• **Task description**:
Where does the word "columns" occur in the data below? Copy each line that holds it.
#####
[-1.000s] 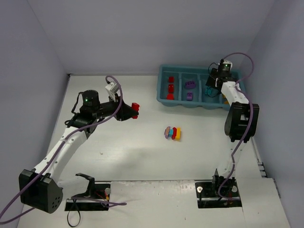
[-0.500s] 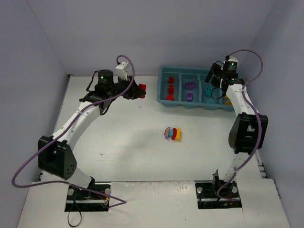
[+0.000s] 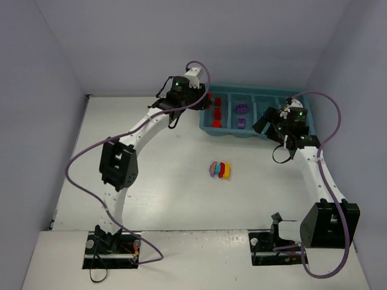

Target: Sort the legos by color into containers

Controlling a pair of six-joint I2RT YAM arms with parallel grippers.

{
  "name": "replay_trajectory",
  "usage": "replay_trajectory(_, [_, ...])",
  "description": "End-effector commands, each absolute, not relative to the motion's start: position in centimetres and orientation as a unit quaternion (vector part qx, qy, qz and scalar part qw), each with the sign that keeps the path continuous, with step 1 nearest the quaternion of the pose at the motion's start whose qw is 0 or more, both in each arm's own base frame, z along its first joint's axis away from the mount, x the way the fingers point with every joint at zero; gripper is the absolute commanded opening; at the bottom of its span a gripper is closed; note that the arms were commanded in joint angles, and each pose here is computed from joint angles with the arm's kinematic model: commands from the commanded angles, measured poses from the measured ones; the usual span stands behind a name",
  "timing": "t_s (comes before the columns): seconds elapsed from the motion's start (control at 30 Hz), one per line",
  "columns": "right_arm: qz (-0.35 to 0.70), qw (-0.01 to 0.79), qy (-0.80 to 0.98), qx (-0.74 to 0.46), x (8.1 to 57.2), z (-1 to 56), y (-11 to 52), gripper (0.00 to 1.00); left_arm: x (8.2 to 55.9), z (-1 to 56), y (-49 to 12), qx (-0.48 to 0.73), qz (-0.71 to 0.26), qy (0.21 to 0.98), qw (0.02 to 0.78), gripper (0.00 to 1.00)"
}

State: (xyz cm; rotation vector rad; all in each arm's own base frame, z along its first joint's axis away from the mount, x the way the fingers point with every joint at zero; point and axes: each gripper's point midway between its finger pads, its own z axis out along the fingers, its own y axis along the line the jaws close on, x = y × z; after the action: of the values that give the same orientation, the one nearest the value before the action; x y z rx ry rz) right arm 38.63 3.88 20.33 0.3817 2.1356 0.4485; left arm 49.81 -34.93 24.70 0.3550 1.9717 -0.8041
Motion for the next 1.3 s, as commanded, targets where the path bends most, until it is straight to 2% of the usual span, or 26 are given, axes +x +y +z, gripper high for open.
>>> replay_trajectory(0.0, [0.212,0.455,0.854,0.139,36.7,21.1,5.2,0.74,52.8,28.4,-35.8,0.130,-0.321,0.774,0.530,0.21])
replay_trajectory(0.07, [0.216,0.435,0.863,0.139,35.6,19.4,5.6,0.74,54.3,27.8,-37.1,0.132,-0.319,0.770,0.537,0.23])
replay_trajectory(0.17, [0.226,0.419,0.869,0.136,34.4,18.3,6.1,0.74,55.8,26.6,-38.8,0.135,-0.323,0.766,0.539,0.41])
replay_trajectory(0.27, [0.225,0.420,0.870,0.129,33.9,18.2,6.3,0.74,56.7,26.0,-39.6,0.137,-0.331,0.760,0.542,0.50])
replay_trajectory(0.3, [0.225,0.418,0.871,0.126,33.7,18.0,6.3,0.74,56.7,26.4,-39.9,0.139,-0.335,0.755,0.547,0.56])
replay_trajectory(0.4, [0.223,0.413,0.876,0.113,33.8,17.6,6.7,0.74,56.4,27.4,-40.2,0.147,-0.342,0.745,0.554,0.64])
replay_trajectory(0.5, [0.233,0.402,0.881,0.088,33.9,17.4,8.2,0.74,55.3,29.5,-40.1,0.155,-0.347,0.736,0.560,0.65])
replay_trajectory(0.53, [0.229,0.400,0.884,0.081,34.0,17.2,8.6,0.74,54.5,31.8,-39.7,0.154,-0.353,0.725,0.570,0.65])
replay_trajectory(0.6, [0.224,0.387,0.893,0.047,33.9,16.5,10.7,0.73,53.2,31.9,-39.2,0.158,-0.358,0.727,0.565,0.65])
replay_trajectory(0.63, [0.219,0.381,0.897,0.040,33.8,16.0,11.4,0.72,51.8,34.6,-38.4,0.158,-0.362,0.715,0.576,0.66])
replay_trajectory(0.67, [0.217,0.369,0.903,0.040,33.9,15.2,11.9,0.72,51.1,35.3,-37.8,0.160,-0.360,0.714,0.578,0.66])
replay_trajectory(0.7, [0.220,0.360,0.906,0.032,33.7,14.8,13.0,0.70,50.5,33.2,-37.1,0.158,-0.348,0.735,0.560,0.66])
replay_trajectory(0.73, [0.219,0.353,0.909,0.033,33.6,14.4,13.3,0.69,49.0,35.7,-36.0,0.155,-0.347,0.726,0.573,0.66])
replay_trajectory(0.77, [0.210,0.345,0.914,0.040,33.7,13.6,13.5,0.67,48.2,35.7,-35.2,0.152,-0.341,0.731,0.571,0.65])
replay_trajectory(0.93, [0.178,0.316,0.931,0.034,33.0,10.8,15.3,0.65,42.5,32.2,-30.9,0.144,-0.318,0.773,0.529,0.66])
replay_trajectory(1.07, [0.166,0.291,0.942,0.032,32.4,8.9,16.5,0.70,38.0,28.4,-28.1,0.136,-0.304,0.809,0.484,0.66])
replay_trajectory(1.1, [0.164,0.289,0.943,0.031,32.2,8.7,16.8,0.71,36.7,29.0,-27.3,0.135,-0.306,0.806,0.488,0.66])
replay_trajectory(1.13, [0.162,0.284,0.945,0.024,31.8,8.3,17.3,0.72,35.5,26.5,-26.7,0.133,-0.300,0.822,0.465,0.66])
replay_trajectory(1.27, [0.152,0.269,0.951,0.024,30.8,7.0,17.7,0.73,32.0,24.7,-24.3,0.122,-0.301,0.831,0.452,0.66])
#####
• **Response to the exercise**:
  "timing": "t_s (comes before the columns): seconds elapsed from the motion's start (control at 30 Hz), one per line",
  "columns": "right_arm: qz (-0.35 to 0.70), qw (-0.01 to 0.79), qy (-0.80 to 0.98), qx (-0.74 to 0.46), x (8.1 to 57.2), z (-1 to 56), y (-11 to 52), gripper (0.00 to 1.00); left_arm: x (8.2 to 55.9), z (-1 to 56), y (-49 to 12), qx (-0.48 to 0.73), qz (-0.71 to 0.26), qy (0.21 to 0.98), qw (0.02 to 0.78), gripper (0.00 to 1.00)"

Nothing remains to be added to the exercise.